Environmental parameters in the ex situ conservation site

Indices	Year			Indices	Month
	2017	2018	2019		Aprila	Junea	Augusta	Octobera
MAT (°C)	20.6	20.4	18.6	T (°C)	18.4	23.5	24.7	18.1
AP (mm)	1296.4	1794.7	1570.7	P (mm)	64.3	227.7	353.7	53
AS (h)	1874.6	1825.6	1600.6	S (h)	152	123.8	177	159.2

Climatic parameters were recorded in 2018. MAT, mean annual temperature; AP, annual precipitation; AS, annual sunlight; T, average temperature; P, precipitation; and S, sunlight.

After 1 year ex situ conservation, leaf samples were collected from the middle part of the current-growth branch in April, June, August and October. The collected leaves were maintained at 4°C and then immediately transported to the laboratory.
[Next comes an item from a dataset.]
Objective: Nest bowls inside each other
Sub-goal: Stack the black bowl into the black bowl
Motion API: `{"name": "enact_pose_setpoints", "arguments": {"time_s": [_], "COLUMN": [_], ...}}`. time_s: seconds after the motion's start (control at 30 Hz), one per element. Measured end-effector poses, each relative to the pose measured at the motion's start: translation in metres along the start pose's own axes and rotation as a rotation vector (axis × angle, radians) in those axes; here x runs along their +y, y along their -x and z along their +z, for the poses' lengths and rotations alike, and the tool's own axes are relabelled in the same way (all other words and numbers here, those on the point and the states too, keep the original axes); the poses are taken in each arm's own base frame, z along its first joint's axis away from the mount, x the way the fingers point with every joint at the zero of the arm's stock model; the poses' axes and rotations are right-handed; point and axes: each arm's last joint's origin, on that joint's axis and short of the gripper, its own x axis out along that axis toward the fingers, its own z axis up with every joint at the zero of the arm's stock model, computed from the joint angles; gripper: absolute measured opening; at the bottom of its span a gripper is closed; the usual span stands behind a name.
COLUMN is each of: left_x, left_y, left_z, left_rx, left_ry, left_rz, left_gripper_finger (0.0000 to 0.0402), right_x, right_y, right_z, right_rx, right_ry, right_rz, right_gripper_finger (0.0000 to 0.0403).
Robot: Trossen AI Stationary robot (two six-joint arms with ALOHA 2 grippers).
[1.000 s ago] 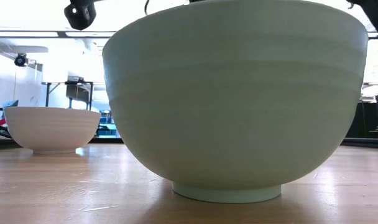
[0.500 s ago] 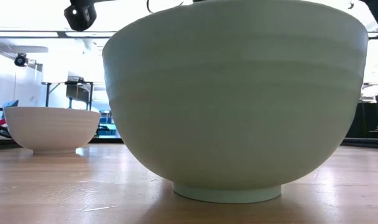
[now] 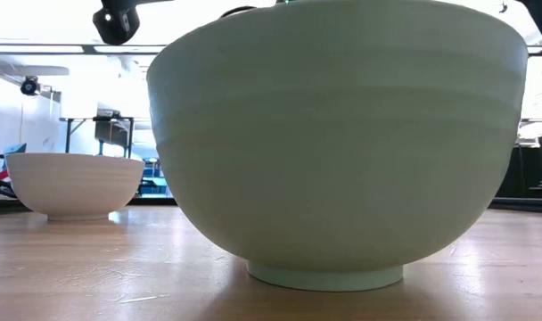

Some leaves were dried for analysing physiological changes in WC, mineral concentration and secondary metabolite accumulation; other leaves were immediately frozen in liquid nitrogen and stored at −80°C for analysing total soluble sugar (TTS) content and antioxidant enzyme activity. Meanwhile, leaves collected in August were analysed for homological relationship according to leaf morphological characteristics and SSR analysis.

Plant growth determination

In April, all plants were observed and the initial height (Hi) and initial basal diameter (BDi) were measured. Then, the plant height (Ha) and basal diameter (BDa) of all the surviving plants were measured again in December. Continuous measurements were conducted from 2017 to 2019. The growth index was calculated as follows:

The height increase of plant: (NH) = Ha– Hi.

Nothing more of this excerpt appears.